Blueman and PulseAudio
Users who want to use PulseAudio with a Bluetooth headset may want to activate the PulseAudio plugin of Blueman. This automatically loads PulseAudio Bluetooth module after audio device is connected and plays all audio through the Bluetooth headset.
Troubleshooting
Blueman and Thunar
As long as you have gvfs-obexftp installed, you can use Thunar from Blueman to browse files remotely. Open up the Blueman services configuration window and replace:
nautilus --browse obex://
with:
thunar obex://
Workaround for a Bug with obex and gvfs
To browse mobile phone via nautilus with Blueman you need a patched gvfs. Install gvfs-rar from AUR. obex-data-server package is broken for now and needs to rebuild with:
$ ./configure --prefix=/usr --sysconfdir=/etc
Just grab it from ABS and rebuild.
>>For me now with actual obex-data-server and standard gvfs all is working fine (Yes obex-browsing too) the only thing is delete files on remote storage do not work.

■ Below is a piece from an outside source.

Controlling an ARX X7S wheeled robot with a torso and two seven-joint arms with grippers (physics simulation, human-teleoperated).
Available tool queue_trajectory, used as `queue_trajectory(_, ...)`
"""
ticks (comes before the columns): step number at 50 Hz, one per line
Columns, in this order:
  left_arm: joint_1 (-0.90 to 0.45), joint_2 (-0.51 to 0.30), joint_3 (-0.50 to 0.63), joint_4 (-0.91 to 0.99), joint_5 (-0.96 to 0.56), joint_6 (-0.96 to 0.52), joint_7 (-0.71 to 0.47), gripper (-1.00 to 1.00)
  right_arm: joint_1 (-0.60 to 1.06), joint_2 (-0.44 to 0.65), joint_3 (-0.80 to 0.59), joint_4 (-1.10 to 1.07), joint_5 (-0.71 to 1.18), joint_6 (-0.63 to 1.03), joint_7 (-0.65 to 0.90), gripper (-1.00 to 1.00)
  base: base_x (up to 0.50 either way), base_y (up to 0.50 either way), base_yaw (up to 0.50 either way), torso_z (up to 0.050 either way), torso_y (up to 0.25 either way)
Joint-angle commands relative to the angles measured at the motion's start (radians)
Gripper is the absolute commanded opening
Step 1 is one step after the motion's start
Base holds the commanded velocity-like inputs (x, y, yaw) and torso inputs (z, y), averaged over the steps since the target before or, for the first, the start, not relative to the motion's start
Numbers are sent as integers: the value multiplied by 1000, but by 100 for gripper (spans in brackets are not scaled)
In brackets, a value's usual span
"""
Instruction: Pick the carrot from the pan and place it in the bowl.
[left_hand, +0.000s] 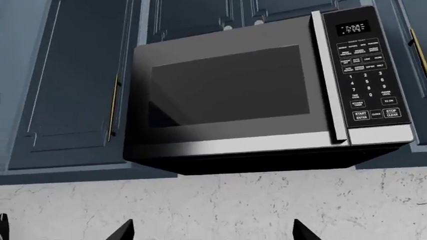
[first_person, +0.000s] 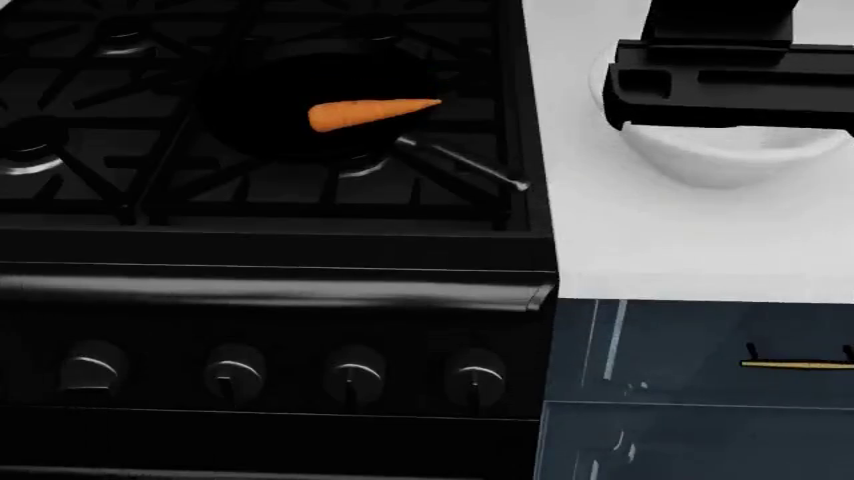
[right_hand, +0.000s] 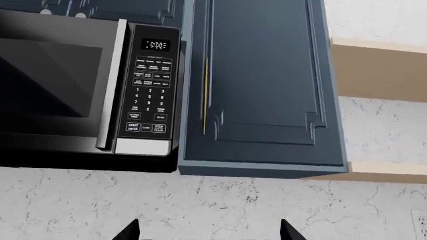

Workaround a bug with network manager in Bluetooth networking
Some distributions show all Bluetooth interfaces as net.80203, which can cause strange behaviour in network manager, for example NM trying to get dhcp address for an incoming connection.
Put this in /etc/hal/fdi/information/bnep.fdi:
<?xml version="1.0" encoding="UTF-8"?>
<deviceinfo version="0.2">
<device>
<match key="info.category" string="net.80203">
<match key="net.interface" contains="bnep">
<merge key="info.category" type="string">net.bluetooth</merge>
<merge key="info.product" type="string">Bluetooth Interface</merge>
<merge key="info.capabilities" type="strlist">net, net.bluetooth</merge>
<merge key="net.bluetooth.mac_address" type="copy_property">net.80203.mac_address</merge>
<remove key="net.80203.mac_address"/>
</match>
</match>
</device>
</deviceinfo>
Cannot receive files
You have to edit /etc/conf.d/bluetooth file and uncomment this line:
#SDPD_ENABLE="true"
Blueman applet does not start
If blueman-applet fails to start, try removing the entire /var/lib/bluetooth directory and restarting the machine (or just the dbus and bluetooth services).
# rm -rf /var/lib/bluetooth # reboot
If you see a notification saying Incoming file over Bluetooth then this means that the device isn't marked as trusted. Mark it as trusted and try again (looking at the code, it looks like some buttons should be displayed in the notification, but I don't see them).